October 15, 2016

Jake Progress




Jake is my personal pet project. I use this project to learn new techniques, and I've made some good progress over time. I first started working on the project with the 4.6 build of UE4, and I've continued to update it ever since. Somewhere around version 4.10 I decided to completely scrap the old project and start all over. I didn't like the direction of the original, which had very small islands, portals, and very little space to work with. Now, it has taken a life of its own.

I'll get into the details of the character Jake and the rest of the gameplay later. For now, you can just enjoy this gorgeous WIP shot of the windmill section in this game.

And now the technical details: The grass and flowers are procedurally generated using UE4's grass tool, developed for the Kite Demo. It uses the landscape's surface information to position the grass. Unfortunately, the flowers and grass must be combined together, so you cannot have multiple different kinds of grass layers with different flowers.

The grass and flowers blow in the wind based off of some combined normal maps that pan over the surface (via world position mapping). Normal maps contain information in a -1:1 range. The normal maps are then converted from local space to world space to determine the actual normals and positioning of the meshes. This saves a lot of shader instructions because we use textures instead of expensive procedural methods or vertex normal tangents to determine the normals and positioning, and the same code feeds both. It's relatively easy to set up, too. However, this method is not to be confused with tessellation as tessellation does not support local space transforms. The object vertices are the only ones needed for the animation.

The rope fence is one of my favorite personal touches and details in this project. The project looked very barren without some environmental aspect to it, but I needed something non-invasive to really blend in with the landscape. Then I recalled Super Mario Sunshine's elastic ropes. My ropes do sway in the breeze with vertex animation, again using local transform to swing the ropes from side to side. The post itself is a custom Blueprint where I can select the next post in sequence and the rope is spawned automatically. Using look at rotation, I can spawn the ropes with the right rotation and scale them to the right length. A squareish shape for the rope actually aids in the gameplay (flat top side is obviously up) and also in the vertex count. A single rope only has 160 vertices.

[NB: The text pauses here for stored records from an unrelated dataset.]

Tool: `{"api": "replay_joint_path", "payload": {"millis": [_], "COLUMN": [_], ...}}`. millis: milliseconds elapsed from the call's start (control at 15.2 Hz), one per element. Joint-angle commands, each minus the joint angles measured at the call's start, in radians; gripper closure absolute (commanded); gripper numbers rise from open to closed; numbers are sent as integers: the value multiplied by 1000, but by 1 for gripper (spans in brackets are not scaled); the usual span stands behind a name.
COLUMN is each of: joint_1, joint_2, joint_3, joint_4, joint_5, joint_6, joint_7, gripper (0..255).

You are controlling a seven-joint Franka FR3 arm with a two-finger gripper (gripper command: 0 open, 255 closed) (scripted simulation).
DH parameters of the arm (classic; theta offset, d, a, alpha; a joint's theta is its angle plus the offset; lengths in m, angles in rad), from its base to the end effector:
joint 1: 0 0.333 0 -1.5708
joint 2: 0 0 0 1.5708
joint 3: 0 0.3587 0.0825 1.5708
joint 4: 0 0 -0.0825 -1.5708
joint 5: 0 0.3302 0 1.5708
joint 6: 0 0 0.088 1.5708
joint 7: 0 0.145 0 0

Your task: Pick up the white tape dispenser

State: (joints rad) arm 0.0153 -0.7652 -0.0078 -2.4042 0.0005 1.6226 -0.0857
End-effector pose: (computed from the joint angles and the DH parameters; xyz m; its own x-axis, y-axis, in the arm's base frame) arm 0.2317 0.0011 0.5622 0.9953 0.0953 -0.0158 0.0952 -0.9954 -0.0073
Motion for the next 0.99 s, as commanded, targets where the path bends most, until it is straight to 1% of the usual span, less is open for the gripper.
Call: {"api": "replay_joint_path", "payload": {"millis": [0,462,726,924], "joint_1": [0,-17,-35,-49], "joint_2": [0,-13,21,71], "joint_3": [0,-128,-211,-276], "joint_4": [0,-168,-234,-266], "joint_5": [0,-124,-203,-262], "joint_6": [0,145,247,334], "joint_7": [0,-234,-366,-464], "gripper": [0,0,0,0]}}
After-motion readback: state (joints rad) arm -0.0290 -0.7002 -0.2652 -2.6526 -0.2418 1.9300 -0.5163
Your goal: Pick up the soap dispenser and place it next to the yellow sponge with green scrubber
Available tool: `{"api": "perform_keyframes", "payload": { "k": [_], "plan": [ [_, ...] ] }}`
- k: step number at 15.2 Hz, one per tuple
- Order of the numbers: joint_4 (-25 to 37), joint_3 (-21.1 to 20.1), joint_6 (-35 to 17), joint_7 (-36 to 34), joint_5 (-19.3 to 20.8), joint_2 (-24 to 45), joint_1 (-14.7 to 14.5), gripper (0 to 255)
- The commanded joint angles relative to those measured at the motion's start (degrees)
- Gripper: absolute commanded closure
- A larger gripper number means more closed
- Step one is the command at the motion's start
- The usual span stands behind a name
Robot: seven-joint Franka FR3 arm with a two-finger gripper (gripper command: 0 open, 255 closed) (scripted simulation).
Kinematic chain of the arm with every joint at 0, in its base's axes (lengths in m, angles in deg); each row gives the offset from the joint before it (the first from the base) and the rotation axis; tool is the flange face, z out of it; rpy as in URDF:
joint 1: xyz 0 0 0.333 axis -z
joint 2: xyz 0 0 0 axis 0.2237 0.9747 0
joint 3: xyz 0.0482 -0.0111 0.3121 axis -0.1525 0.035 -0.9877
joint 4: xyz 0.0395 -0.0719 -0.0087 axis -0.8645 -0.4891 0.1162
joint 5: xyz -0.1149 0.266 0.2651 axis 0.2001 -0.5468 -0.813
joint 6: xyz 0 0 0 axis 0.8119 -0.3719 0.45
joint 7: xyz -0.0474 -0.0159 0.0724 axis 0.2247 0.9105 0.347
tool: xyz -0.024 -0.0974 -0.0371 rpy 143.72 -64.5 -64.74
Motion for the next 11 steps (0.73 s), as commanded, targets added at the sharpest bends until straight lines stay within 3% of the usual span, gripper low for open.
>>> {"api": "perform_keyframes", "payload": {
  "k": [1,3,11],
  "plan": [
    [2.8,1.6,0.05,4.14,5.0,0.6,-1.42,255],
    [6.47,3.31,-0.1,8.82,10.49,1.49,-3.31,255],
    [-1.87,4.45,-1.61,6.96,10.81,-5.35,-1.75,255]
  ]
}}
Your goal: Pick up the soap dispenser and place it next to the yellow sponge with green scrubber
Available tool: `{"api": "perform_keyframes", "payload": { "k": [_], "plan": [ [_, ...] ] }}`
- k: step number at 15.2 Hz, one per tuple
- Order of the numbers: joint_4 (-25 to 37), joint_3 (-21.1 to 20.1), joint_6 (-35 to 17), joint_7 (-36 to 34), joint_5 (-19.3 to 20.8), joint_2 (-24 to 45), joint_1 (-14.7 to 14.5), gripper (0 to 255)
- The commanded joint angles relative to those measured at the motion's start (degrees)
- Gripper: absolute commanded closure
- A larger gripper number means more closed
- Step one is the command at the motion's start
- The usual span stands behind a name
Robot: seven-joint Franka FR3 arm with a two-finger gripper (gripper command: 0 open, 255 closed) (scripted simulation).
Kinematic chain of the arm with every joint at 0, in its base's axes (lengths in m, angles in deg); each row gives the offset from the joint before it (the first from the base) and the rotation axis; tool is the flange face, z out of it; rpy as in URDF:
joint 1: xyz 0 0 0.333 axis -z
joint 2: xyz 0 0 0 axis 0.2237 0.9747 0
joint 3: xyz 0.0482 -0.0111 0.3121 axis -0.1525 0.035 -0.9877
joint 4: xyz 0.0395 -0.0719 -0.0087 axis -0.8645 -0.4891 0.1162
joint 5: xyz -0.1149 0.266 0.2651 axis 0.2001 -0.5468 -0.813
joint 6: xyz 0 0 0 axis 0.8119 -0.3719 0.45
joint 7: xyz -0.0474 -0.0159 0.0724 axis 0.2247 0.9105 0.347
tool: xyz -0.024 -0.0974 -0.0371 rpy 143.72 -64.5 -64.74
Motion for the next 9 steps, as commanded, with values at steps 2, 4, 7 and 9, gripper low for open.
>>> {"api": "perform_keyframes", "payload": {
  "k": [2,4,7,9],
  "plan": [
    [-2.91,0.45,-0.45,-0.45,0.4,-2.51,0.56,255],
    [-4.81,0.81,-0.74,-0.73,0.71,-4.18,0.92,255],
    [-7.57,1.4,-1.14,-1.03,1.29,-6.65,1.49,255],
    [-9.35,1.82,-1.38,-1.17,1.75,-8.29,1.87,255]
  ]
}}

The windmills themselves have the Perfect Tile System assets applied, and they also have parallax occlusion mapping on them. The modeling is very basic, but I take good care of my surface materials to make sure it looks right in the scene. The cloth uses the two-sided shader. The wood is opaque. Shadows are cast on the cloth, and the cloth casts shadows as well.

The sky is a custom shader I made myself that takes normals into account for the clouds. It's entirely unlit, but I use light vector information to model shading in the clouds. The horizon is much brighter than the zenith, giving a sense of atmosphere in the distance and better contrast with the clouds up above.